**Exercise instructions**:
Once you reach the line containing "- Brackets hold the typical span" in the entries below, write out that line and each one after it down to the line containing "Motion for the", exactly and with nothing added.

Items from a dataset:
* * *

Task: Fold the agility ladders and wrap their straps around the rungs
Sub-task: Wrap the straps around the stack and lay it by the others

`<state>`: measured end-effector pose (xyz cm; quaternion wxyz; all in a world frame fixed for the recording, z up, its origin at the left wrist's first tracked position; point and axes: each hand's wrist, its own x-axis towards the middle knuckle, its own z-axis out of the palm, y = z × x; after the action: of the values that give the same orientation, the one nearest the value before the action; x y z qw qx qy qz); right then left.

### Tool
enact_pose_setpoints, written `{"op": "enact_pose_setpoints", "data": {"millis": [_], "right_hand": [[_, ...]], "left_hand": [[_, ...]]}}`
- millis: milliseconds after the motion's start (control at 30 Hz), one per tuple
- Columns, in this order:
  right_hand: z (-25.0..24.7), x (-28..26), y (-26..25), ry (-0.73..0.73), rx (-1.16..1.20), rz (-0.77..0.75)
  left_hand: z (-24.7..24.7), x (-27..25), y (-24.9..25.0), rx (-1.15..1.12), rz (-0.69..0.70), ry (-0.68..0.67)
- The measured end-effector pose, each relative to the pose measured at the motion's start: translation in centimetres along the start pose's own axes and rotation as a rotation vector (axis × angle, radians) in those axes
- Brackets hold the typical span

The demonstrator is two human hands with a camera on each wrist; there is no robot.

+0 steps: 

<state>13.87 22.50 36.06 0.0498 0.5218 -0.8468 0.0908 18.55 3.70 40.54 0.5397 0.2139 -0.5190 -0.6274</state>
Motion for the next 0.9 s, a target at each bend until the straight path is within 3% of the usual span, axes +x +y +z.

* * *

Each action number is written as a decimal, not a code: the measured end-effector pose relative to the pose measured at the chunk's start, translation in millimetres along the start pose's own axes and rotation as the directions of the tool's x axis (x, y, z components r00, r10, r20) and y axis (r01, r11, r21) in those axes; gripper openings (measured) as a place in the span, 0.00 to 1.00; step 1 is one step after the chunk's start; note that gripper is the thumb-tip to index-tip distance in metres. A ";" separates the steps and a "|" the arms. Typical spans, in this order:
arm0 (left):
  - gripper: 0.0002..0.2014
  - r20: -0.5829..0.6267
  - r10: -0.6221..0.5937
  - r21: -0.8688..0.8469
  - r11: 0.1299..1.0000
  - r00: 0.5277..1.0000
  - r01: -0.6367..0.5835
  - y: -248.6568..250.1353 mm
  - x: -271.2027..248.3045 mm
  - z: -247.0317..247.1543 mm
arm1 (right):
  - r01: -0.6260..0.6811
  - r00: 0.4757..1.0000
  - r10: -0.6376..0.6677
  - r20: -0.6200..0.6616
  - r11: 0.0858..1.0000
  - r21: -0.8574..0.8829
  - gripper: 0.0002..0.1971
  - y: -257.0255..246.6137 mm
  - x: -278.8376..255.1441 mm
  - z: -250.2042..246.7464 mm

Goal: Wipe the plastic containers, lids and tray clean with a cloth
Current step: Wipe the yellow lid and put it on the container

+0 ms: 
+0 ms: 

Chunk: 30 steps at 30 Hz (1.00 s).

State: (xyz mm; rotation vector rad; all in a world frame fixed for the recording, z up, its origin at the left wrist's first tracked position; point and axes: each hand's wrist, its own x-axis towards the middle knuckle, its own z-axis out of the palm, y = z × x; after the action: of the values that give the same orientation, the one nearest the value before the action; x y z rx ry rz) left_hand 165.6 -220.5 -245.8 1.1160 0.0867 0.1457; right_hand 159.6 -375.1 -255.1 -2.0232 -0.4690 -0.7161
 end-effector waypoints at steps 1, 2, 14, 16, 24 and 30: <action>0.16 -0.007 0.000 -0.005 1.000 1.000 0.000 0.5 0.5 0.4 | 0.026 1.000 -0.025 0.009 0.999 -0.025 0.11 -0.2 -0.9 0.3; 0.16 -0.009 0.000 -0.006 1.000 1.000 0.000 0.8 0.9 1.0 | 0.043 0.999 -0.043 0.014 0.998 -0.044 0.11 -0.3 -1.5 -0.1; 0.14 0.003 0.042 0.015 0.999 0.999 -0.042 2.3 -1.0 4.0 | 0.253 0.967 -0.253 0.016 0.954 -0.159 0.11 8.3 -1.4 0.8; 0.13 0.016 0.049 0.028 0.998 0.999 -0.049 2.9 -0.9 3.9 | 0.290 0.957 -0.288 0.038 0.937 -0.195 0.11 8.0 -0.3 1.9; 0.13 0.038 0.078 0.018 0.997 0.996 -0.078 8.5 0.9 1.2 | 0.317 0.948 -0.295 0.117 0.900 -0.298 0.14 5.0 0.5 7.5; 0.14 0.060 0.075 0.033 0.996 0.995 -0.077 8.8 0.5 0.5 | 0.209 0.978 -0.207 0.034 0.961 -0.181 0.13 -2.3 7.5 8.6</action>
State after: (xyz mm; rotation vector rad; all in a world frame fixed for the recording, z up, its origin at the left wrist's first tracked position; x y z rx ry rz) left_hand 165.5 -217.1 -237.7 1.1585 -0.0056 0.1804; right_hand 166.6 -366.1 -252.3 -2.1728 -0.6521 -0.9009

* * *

**Response to this task**:
- Brackets hold the typical span

The demonstrator is two human hands with a camera on each wrist; there is no robot.

+0 steps: 

<state>13.87 22.50 36.06 0.0498 0.5218 -0.8468 0.0908 18.55 3.70 40.54 0.5397 0.2139 -0.5190 -0.6274</state>
Motion for the next 0.9 s, a target at each bend until the straight path is within 3% of the usual span, axes +x +y +z.

The exercise is finished.